Mais en cas de consigne de vote positive, des voix discordantes pourraient émerger. "Le vote des députés est très individuel", soupire un conseiller gouvernemental. L'unanimité devrait, en revanche, être totale du côté de LFI et du RN, qui ont annoncé un vote "contre" et totalisent à eux deux 194 députés.
"C'est un casse-tête"
Le groupe de Marine Le Pen se projette d'ailleurs sur l'après. En cas de rejet du texte, Sébastien Lecornu doit "bien sûr" démissionner, a affirmé dimanche le député RN Jean-Philippe Tanguy sur RTL. Une option immédiatement écartée par Maud Bregeon. "Cela ajouterait de la crise à la crise, de l'instabilité, et cela interromprait toutes les discussions budgétaires en cours", a déclaré la porte-parole du gouvernement dans La Tribune Dimanche.
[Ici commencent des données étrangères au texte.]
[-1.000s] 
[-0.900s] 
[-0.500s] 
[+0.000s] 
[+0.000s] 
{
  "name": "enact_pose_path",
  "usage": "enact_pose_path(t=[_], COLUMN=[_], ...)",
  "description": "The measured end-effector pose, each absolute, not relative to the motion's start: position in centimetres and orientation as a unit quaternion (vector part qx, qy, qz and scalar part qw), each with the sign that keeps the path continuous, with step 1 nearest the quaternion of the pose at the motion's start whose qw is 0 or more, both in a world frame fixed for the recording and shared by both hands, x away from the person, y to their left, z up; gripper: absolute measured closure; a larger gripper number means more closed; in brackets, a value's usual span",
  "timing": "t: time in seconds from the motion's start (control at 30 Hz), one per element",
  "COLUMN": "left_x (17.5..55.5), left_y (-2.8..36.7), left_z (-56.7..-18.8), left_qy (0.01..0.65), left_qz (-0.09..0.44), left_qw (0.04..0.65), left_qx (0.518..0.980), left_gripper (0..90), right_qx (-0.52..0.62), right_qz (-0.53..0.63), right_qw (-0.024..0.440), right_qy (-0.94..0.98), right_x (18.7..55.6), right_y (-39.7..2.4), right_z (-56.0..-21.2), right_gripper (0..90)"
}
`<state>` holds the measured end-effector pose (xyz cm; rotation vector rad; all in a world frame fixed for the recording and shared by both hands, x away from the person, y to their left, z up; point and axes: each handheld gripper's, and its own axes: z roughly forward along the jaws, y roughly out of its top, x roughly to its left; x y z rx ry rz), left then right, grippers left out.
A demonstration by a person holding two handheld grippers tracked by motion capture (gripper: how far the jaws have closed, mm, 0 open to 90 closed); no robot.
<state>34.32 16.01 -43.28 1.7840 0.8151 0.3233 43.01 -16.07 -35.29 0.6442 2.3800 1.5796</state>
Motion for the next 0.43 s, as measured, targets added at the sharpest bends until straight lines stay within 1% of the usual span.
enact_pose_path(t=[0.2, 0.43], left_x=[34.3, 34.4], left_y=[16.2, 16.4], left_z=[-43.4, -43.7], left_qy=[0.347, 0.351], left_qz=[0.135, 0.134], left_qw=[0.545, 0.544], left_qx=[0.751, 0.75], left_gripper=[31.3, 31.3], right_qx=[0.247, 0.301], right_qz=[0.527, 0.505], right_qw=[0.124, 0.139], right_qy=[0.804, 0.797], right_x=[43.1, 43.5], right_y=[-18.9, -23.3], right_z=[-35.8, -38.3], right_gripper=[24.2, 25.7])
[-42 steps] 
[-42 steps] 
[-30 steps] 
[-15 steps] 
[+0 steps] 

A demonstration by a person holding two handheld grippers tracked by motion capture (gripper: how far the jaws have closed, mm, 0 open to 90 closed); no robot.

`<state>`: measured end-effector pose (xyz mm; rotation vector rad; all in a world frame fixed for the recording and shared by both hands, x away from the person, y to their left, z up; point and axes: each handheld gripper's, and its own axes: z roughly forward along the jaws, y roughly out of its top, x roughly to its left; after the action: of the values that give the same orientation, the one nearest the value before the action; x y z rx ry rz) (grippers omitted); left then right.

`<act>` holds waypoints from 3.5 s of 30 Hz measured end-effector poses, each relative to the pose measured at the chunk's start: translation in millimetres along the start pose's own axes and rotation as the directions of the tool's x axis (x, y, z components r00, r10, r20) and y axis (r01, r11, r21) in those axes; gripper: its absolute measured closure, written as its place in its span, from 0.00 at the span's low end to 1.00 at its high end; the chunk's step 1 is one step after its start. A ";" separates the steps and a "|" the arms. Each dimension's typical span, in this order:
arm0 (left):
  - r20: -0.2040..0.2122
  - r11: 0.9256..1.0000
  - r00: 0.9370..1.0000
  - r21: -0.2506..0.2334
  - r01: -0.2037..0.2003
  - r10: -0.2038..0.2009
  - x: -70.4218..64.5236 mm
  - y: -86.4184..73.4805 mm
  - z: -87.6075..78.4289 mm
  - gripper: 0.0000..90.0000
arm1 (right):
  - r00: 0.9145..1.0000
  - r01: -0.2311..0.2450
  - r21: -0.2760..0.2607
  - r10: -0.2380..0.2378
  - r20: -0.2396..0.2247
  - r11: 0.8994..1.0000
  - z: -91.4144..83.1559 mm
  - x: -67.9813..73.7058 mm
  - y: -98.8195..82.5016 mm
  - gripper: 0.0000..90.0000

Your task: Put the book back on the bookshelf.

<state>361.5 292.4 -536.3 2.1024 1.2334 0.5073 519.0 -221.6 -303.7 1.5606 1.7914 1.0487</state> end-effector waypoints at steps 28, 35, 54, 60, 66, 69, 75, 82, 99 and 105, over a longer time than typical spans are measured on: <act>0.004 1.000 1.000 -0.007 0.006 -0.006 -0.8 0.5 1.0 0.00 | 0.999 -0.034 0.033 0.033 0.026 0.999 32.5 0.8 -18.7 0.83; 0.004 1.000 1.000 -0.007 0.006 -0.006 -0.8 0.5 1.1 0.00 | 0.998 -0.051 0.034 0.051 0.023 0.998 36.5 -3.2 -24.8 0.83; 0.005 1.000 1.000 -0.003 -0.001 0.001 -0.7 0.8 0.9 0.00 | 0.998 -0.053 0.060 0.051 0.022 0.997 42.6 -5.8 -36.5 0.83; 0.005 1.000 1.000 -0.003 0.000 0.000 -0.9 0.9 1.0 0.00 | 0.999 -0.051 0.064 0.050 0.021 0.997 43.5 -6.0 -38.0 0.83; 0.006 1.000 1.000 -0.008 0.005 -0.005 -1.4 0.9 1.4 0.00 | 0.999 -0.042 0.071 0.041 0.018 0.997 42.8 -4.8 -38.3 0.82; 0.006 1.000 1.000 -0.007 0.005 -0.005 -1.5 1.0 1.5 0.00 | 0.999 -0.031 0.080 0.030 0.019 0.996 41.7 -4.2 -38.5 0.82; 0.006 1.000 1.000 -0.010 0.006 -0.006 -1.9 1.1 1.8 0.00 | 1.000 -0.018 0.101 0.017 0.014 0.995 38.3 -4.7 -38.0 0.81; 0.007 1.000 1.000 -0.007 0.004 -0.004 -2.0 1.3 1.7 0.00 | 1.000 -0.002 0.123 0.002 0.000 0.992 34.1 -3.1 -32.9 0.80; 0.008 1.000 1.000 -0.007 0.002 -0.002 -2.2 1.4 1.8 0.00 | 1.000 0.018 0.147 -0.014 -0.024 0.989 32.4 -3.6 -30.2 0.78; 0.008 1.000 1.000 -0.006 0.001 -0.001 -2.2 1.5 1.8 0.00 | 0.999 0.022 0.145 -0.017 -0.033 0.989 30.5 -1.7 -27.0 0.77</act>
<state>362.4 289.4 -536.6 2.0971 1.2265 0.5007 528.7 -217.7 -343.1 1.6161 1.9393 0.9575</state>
Que se passerait-il alors ? "On acterait que l'on ne trouvera pas de compromis", livre une source gouvernementale. "C'est un casse-tête", confirme un membre du gouvernement. "Le texte repartirait au Sénat et reviendrait à l'Assemblée, mais je n'ai pas de date. Est-ce que Sébastien Lecornu pensera qu'il aura une chance en troisième lecture ? Songera-t-il alors au 49.3 ou aux ordonnances ?" s'interroge le président LFI de la commission des finances, Eric Coquerel. "L'Assemblée se privera de sa capacité à avoir le dernier mot sur ce texte et la France pourrait ne pas avoir de loi de financement de la Sécurité sociale", a mis en garde Laurent Panifous dans Ouest-France, assumant une dramatisation de l'enjeu.
Une chose est sûre : les cartes Vitale continueront à fonctionner en l'absence de budget de la Sécurité sociale. "Ce serait un sujet économique, car ça creuserait le déficit. Et ce serait un sujet politique, car il n'y aurait, par exemple, pas la suspension de la réforme des retraites. Mais ce ne serait pas un sujet juridique", assure le constitutionnaliste Benjamin Morel. Le gouvernement possède, en effet, plusieurs options pour autoriser les différents organismes relevant de la Sécurité sociale à continuer d'emprunter.
Reste aussi l'hypothèse d'un texte voté. "Si ça passe, ça relèvera de l'exploit", rêve à voix haute un membre du gouvernement. Pour autant, Sébastien Lecornu n'aurait franchi que le premier col de cet "Himalaya budgétaire", pour reprendre une image chère à François Bayrou, son prédécesseur. "Dans quelques jours, le projet de loi de finances revient et ça ne sera pas la même histoire", soupire un ancien ministre macroniste.